RECORDS SHOWN =
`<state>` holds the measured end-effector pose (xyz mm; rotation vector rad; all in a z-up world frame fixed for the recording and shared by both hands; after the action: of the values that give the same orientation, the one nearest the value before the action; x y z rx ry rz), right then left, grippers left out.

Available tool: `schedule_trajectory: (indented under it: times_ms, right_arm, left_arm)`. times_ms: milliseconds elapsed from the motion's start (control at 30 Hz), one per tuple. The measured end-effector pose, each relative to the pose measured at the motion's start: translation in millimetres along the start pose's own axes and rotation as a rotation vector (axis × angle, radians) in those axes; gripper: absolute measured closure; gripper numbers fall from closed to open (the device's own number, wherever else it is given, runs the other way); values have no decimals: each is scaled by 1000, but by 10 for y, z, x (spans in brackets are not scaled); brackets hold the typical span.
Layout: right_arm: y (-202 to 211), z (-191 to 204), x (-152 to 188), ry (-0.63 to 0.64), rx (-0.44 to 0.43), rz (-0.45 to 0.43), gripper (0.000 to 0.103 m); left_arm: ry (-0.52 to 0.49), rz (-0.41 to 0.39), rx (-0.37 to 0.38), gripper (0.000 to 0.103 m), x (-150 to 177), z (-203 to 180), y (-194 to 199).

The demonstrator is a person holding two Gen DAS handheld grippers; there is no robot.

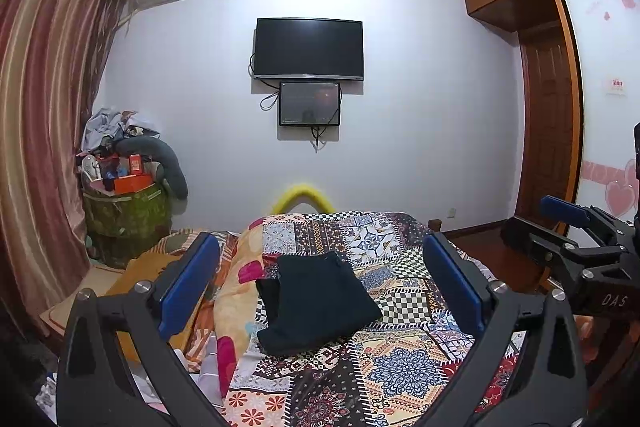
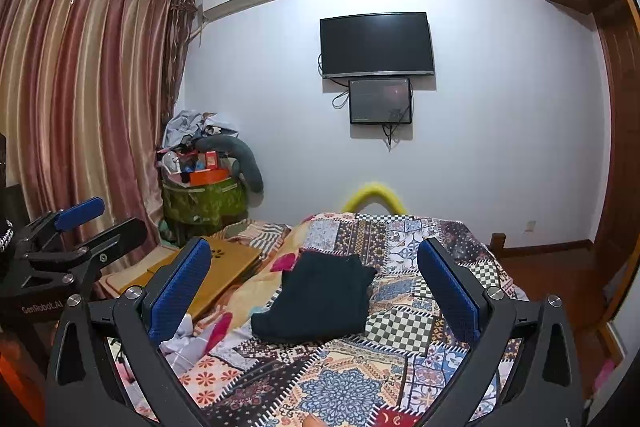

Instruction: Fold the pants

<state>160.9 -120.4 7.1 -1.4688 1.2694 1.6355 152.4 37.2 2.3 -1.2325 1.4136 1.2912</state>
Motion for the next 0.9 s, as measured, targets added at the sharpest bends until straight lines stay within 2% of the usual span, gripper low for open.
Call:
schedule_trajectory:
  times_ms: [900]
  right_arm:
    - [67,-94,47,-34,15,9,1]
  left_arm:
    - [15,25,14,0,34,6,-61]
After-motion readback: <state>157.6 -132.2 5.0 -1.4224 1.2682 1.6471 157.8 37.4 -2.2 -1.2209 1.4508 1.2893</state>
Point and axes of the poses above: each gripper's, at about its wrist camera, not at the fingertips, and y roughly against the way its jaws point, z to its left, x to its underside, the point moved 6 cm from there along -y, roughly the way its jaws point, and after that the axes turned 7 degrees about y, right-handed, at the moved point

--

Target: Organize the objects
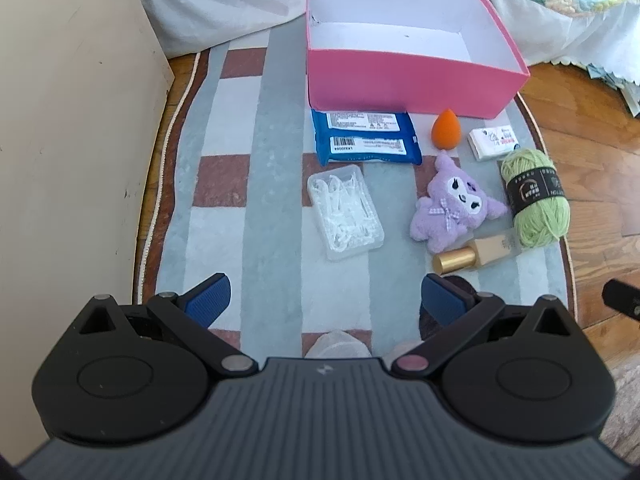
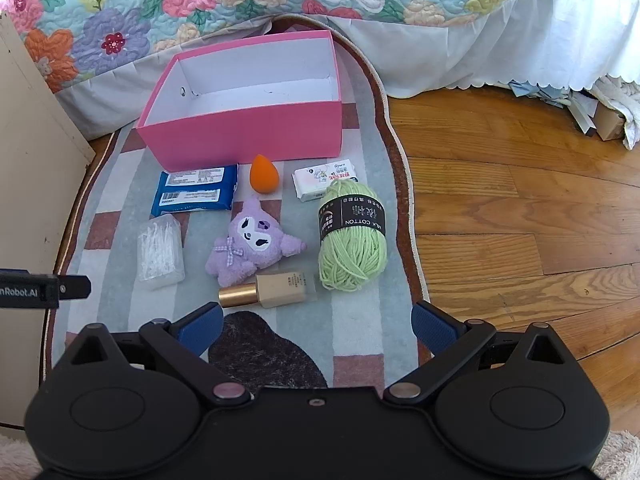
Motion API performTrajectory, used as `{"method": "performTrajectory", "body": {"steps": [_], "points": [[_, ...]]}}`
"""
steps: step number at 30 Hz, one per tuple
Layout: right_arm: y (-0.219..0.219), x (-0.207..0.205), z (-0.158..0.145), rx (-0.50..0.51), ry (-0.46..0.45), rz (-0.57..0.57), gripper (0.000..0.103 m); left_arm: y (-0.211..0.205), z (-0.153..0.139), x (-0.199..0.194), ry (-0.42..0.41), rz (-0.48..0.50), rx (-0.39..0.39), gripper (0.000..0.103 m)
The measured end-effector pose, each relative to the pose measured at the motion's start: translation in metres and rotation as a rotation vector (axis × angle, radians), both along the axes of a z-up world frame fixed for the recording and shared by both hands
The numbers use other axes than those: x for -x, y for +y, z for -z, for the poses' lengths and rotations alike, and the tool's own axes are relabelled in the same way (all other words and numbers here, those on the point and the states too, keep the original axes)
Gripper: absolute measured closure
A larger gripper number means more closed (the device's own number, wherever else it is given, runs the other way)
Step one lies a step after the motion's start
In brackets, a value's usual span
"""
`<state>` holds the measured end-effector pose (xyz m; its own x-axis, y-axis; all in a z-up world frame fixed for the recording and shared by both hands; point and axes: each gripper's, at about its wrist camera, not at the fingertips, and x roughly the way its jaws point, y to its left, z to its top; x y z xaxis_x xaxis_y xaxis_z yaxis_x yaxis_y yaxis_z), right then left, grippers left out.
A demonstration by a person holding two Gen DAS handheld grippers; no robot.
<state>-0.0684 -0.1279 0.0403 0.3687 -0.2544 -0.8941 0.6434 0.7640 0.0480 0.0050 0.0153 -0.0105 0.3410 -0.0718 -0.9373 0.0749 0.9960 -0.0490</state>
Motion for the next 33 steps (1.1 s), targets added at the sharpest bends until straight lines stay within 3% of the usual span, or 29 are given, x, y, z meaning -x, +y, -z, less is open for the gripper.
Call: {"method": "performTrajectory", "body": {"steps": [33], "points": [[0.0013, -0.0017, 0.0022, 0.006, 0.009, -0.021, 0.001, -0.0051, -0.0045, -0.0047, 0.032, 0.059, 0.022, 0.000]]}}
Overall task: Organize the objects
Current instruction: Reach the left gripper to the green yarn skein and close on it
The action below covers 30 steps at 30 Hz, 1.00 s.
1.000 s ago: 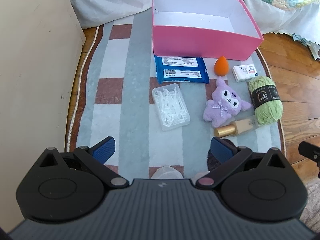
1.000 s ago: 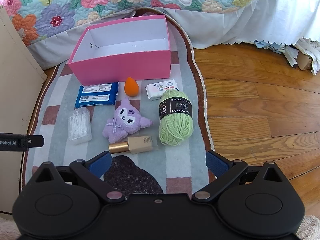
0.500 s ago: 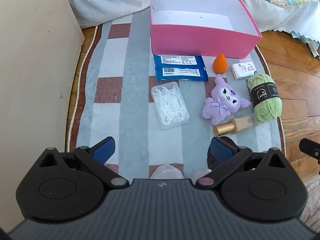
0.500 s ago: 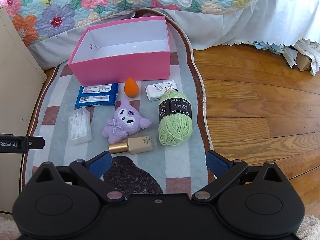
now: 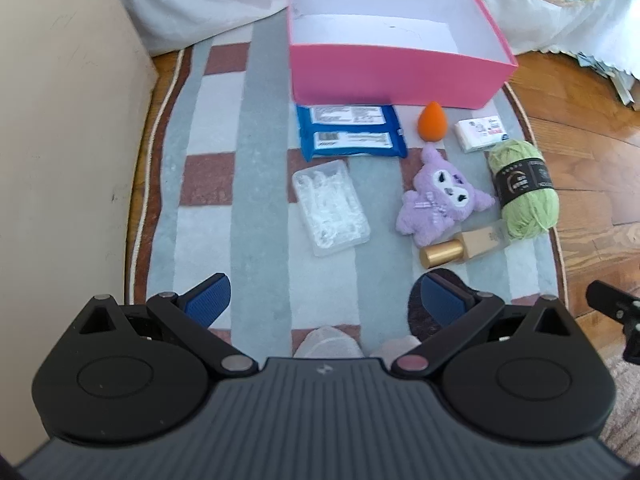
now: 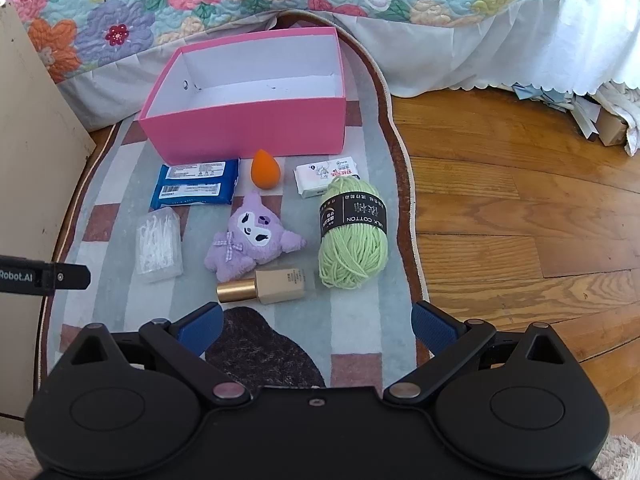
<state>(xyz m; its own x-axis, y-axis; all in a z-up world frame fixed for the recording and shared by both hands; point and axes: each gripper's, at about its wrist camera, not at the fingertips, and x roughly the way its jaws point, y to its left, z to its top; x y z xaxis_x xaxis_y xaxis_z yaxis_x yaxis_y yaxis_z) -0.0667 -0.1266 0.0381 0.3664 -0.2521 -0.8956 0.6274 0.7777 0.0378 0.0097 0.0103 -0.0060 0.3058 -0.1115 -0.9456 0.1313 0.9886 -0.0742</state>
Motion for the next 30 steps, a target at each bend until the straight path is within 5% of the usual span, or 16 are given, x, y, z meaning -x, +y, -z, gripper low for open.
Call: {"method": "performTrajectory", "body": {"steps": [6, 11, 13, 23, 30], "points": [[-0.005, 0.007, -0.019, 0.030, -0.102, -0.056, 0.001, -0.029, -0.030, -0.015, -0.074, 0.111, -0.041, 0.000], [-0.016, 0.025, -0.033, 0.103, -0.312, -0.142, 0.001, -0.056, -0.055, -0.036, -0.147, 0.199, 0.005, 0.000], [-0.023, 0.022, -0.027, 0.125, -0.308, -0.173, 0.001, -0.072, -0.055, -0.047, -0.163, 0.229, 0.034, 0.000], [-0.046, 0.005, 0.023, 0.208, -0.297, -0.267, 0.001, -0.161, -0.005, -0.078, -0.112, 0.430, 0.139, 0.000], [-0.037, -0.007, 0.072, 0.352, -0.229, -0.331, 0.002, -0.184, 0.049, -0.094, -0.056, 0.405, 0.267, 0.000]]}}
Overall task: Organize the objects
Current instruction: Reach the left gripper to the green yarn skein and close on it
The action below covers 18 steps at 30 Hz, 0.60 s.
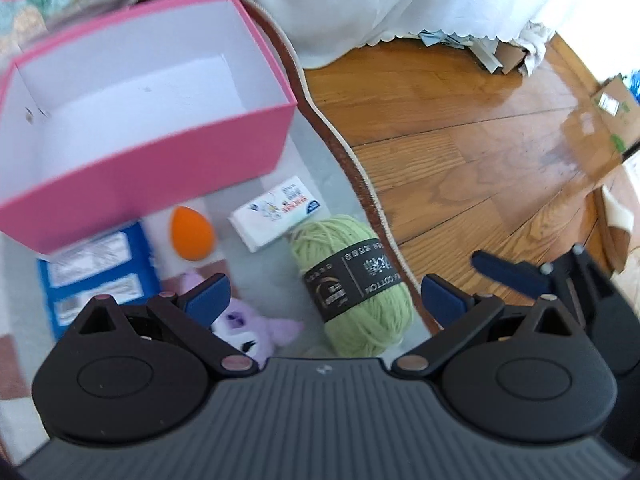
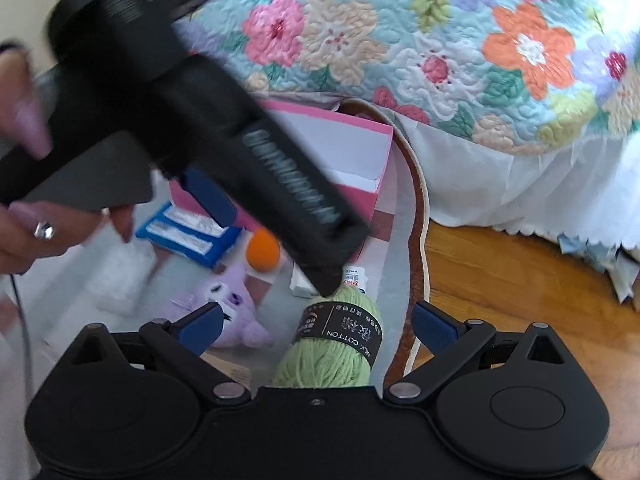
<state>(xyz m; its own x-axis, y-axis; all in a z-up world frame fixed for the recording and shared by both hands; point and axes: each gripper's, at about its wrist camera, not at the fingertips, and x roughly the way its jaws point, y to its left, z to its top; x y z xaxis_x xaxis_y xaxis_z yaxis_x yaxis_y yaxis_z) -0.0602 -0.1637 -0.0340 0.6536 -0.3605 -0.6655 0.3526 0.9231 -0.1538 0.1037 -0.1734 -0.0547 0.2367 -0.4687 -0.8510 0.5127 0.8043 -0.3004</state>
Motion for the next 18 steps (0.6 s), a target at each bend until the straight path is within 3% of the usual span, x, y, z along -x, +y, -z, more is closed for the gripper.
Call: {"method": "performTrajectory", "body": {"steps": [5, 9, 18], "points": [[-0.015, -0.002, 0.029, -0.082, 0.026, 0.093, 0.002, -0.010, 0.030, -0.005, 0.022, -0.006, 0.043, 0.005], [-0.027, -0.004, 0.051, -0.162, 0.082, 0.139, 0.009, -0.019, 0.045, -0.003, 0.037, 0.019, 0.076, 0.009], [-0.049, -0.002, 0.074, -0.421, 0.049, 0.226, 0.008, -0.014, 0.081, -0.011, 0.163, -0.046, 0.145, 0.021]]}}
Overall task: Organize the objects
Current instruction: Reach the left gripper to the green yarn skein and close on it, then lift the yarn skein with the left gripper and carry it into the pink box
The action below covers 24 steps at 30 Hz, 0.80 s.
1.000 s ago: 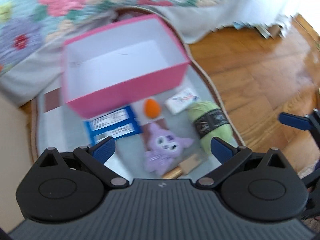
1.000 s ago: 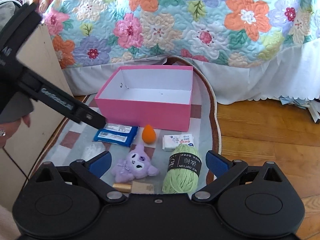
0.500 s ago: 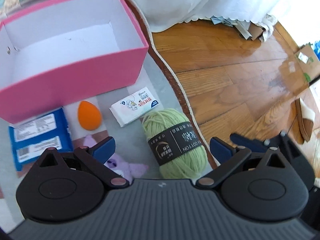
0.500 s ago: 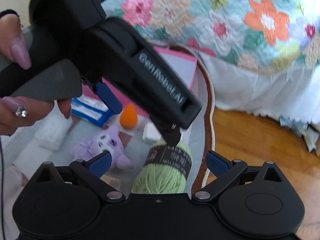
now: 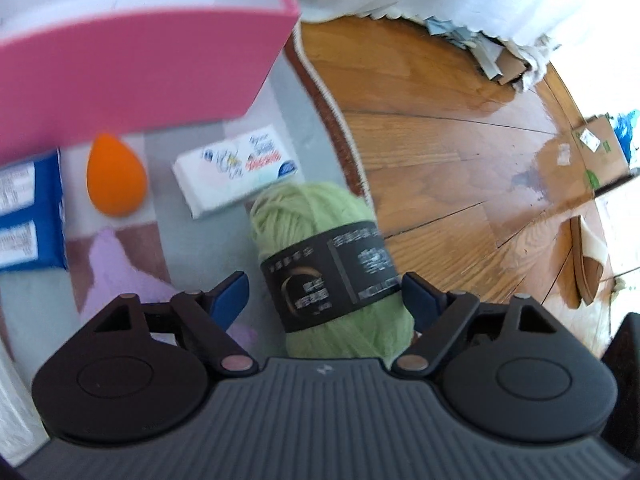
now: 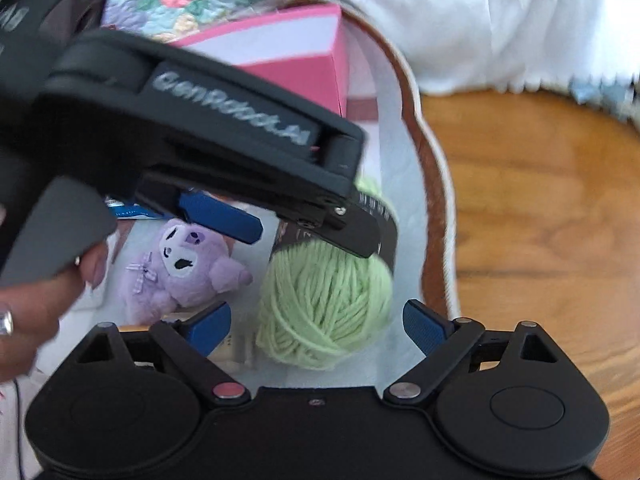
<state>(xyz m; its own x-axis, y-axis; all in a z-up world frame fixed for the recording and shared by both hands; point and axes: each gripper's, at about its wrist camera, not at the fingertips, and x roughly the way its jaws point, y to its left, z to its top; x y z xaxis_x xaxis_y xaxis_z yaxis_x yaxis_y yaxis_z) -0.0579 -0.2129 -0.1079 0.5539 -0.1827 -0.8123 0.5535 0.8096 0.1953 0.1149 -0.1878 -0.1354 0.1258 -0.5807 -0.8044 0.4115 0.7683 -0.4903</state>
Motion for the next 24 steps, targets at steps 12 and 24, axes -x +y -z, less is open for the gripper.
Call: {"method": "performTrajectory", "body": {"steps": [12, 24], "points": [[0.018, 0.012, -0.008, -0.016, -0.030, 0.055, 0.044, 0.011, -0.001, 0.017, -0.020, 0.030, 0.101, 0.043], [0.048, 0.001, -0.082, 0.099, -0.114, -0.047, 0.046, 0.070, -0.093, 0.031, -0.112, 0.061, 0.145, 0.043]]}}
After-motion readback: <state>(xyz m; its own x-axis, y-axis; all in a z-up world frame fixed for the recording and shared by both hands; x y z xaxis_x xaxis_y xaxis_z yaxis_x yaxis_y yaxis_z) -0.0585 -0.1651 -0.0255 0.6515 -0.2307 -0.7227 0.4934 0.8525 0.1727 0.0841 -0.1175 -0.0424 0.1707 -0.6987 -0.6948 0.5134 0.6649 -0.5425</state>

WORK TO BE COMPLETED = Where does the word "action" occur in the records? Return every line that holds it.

OUTPUT OF THE TASK =
`<state>` holds the measured end-effector pose (xyz mm; rotation vector rad; all in a z-up world frame fixed for the recording and shared by both hands; after the action: of the values that give the same orientation, the one nearest the value before the action; x y z rx ry rz), right then left, grippers left out.
The action below covers 30 steps at 30 Hz, 1.00 s.
The action below covers 18 steps at 30 Hz, 0.60 s.
The action below covers 24 steps at 30 Hz, 0.80 s.

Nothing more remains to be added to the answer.